For some weeks now, I've been sporting a mullet. Partly it's down to perimenopausal rage. Everytime I can't find chocolate, I lynch an inch. But it's also because our local salon became a nail bar. So I cut my hair myself. All summer I looked like an extra from Spinal Tap. This morning at The Wet Fish Cafe the coffee was flowing. But amongst the regular posse, our cups were empty. Boobs like tired piping bags. "I used to worry they'd drop to my waist," I yowled. "Now they barely take rib room!" One of our group sadly shovelled down her poached eggs: "Thanks for the mammaries." A mullet and no boobs - a lifetime of ambiguous femininity loomed before me. "I've got to pretty up!" I cried.
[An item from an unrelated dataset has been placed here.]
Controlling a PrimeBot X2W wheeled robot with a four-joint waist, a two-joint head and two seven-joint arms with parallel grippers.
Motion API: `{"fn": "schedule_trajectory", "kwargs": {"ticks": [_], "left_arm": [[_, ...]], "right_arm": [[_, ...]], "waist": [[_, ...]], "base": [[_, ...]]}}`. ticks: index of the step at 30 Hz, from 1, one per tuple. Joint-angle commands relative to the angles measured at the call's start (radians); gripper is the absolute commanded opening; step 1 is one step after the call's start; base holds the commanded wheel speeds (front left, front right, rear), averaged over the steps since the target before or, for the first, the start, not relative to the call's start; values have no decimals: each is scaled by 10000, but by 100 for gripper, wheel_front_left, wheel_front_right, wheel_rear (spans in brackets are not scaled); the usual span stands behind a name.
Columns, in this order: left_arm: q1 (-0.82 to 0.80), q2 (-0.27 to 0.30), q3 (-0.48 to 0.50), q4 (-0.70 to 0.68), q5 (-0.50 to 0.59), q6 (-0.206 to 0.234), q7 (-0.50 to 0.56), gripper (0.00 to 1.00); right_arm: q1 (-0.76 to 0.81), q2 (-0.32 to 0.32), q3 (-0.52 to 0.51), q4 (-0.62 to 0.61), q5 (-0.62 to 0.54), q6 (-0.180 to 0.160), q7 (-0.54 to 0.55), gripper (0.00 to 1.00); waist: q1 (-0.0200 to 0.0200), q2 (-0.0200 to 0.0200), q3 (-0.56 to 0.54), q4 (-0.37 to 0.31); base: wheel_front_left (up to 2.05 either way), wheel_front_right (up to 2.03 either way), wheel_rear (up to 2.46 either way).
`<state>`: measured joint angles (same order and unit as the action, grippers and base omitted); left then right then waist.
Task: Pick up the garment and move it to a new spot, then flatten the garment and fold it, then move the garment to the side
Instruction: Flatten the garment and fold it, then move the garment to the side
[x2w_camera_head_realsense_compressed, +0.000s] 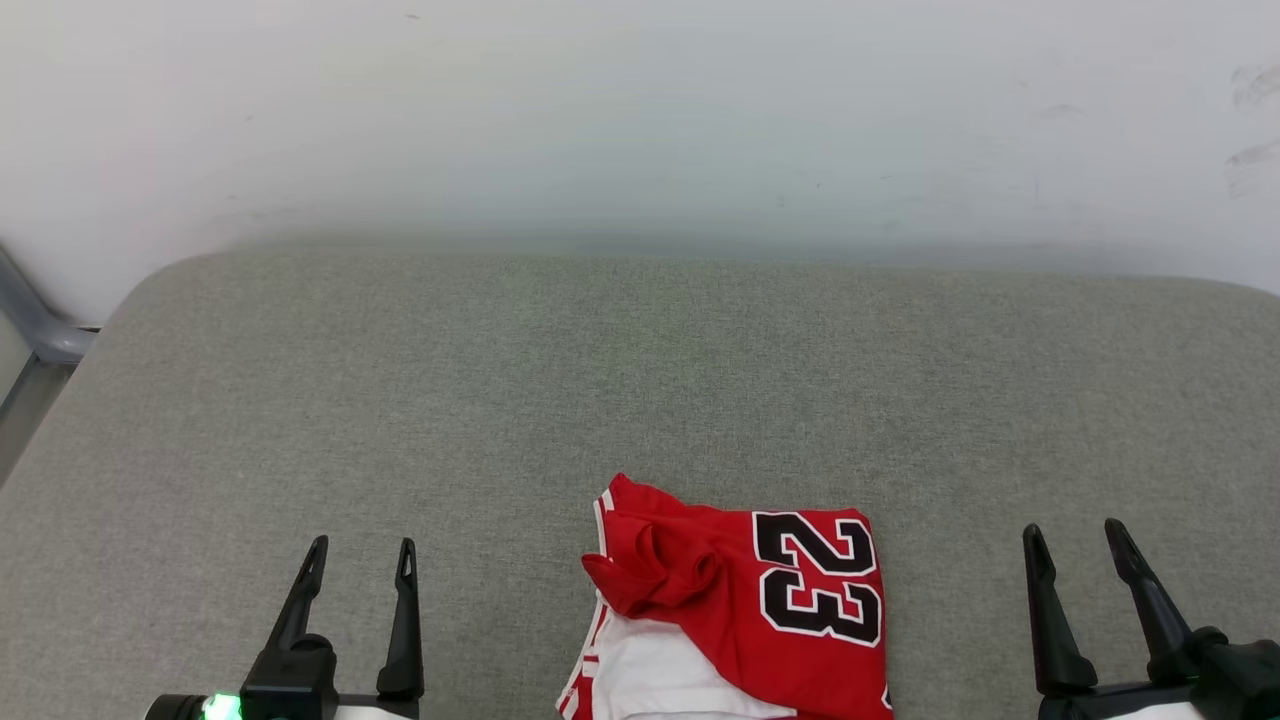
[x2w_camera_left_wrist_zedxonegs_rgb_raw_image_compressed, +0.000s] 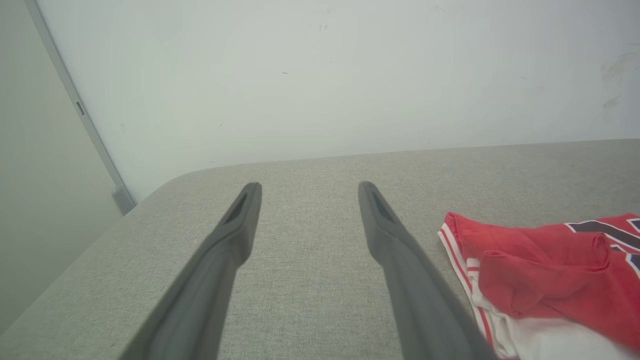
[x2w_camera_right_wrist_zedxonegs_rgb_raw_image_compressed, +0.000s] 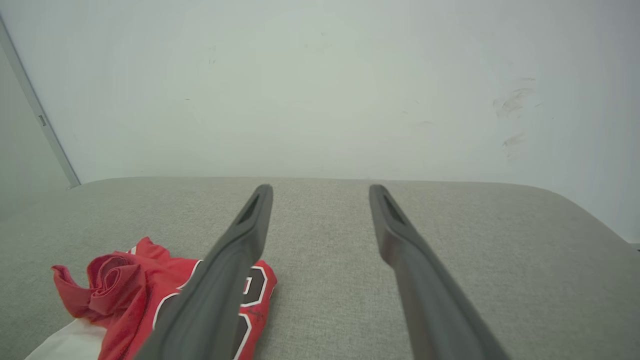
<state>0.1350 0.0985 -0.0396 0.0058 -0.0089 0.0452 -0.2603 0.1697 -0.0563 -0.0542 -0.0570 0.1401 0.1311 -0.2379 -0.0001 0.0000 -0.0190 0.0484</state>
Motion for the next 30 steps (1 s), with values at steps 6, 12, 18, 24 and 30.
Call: {"fn": "schedule_trajectory", "kwargs": {"ticks": [6, 12, 18, 24, 30], "left_arm": [[42, 41, -34, 12, -16, 63, -71, 100], [48, 44, -47, 24, -25, 60, -71, 100], [1, 29, -73, 20, -40, 62, -71, 100], [-132, 15, -112, 40, -61, 25, -71, 100], [-230, -22, -137, 59, -105, 15, -71, 100]], "right_arm": [[163, 78, 37, 17, 42, -9, 157, 100], [154, 83, 18, 27, 40, -9, 201, 100], [-302, 2, -91, -229, 120, -9, 450, 100], [-1362, -867, -7, -735, 613, -9, 1584, 100], [-2426, -2017, 1070, -1308, 1463, -10, 4366, 100]], "waist": [[1, 0, 14, -7], [1, 0, 35, 28], [1, 0, 85, 89], [1, 0, 190, 221], [1, 0, 347, 341]], "base": [[0, 0, 0], [0, 0, 0], [0, 0, 0], [0, 0, 0], [0, 0, 0]]}}
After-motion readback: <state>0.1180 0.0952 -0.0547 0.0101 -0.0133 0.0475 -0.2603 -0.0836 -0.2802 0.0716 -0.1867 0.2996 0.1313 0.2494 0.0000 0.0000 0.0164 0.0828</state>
First stop was the snipper at Brent Cross. Second stop the Hello Boys department at M&S. From drudge to siren for a mere £100! The progeny called. "We're going to the Taj Mahal tomorrow, Mum." "Enjoy youselves," I said distractedly, admiring the bounce in my hair and blouse. I tripped off for tea in Hendon. "Notice anything different?" The hostess examined me minutely: "Did you get that tooth whitening paste?" No. "Period bloat? Plucked brows? New earrings?" I did a twirl. Her face lit up. "I've got it: new jeans!"